Problem to work on ▸ If a line in the entries below contains "yellow", copy it.

Provided information ▸
::::
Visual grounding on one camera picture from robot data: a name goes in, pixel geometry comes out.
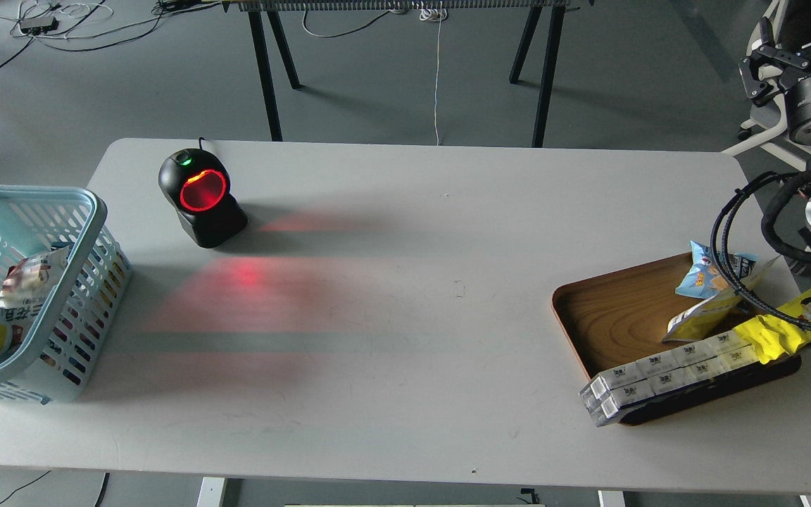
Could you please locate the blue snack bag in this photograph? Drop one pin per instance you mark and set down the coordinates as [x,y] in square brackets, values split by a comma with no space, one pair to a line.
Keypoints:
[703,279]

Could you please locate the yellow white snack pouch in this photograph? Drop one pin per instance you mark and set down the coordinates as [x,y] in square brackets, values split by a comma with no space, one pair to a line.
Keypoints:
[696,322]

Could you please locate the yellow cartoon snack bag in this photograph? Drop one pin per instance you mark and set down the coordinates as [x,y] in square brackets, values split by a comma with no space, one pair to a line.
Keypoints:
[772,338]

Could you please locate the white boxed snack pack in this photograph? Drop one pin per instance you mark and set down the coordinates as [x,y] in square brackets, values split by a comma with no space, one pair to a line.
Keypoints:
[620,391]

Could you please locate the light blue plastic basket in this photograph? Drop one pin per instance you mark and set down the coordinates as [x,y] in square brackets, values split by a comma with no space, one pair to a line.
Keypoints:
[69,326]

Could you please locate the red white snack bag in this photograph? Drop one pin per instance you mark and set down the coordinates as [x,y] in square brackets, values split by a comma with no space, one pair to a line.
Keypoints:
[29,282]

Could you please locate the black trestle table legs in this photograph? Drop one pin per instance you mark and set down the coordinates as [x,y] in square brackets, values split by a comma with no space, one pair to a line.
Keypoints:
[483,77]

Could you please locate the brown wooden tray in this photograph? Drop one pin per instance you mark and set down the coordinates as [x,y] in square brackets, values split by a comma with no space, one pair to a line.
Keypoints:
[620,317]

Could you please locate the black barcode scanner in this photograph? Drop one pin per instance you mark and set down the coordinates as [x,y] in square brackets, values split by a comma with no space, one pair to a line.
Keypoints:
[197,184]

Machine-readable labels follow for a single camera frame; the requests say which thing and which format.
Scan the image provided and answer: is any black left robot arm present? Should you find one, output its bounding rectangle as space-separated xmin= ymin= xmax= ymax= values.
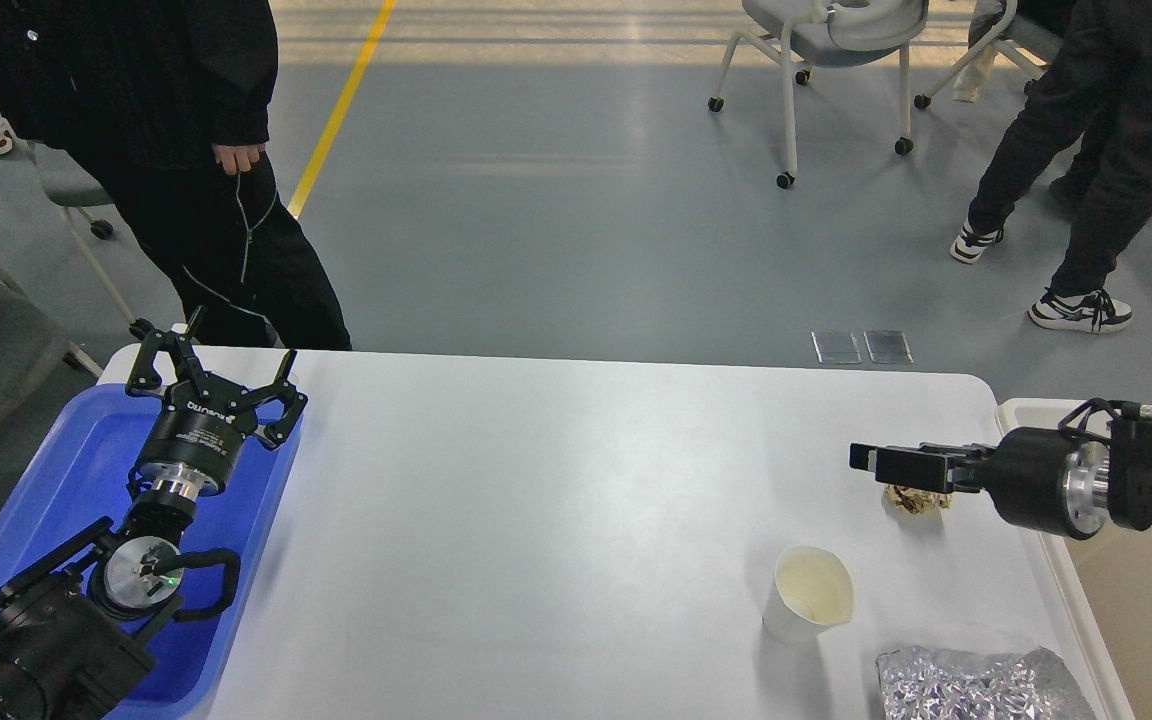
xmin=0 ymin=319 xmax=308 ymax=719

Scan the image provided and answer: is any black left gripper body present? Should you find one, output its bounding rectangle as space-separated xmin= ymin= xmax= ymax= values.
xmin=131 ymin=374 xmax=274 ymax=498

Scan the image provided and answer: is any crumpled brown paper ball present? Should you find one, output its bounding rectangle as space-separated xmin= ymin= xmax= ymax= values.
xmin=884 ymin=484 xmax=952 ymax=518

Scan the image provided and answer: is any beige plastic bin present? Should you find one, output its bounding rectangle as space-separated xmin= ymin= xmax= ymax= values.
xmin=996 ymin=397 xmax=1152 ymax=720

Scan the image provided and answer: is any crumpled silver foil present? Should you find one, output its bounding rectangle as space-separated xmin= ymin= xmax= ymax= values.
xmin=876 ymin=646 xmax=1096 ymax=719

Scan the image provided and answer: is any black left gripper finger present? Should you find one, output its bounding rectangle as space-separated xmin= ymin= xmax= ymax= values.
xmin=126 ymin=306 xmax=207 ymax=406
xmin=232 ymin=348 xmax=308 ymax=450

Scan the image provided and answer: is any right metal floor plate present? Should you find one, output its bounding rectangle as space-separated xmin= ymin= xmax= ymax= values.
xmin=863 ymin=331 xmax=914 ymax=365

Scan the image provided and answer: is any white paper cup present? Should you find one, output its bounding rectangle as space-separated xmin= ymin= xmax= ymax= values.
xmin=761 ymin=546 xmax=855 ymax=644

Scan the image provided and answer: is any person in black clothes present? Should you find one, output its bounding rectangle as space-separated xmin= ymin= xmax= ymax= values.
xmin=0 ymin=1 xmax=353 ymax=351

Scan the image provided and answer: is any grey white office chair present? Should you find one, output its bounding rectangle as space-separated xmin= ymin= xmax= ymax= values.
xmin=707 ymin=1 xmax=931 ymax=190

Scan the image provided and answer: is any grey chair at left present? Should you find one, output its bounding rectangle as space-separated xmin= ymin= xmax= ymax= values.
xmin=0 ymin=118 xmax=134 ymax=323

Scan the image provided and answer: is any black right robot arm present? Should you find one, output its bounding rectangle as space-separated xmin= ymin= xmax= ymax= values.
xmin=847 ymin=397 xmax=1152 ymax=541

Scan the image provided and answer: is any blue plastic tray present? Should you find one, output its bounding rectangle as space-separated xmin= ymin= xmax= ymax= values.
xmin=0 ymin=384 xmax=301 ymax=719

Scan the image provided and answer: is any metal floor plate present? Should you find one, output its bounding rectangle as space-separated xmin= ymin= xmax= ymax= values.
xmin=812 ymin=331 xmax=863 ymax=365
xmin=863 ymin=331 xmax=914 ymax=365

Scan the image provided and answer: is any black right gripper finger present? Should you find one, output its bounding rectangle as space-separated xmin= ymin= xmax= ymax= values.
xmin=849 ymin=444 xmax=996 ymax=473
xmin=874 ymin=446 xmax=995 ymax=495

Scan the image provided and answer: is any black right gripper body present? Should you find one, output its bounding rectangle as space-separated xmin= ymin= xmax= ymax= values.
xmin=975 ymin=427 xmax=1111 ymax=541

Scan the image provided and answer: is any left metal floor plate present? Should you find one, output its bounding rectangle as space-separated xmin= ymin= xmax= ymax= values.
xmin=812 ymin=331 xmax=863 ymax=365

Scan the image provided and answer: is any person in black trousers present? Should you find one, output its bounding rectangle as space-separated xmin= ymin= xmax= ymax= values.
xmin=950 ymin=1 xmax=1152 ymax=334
::::
Answer area ▸
Could you please locate the yellow white snack pouch in this photograph? Drop one pin per instance you mark and set down the coordinates as [x,y] in square brackets, values split by a comma with no space, one pair to a line.
Could you please locate the yellow cartoon snack bag in this photograph? Drop one pin per instance you mark and set down the coordinates as [x,y] in square brackets, values split by a comma with no space, one pair to a line.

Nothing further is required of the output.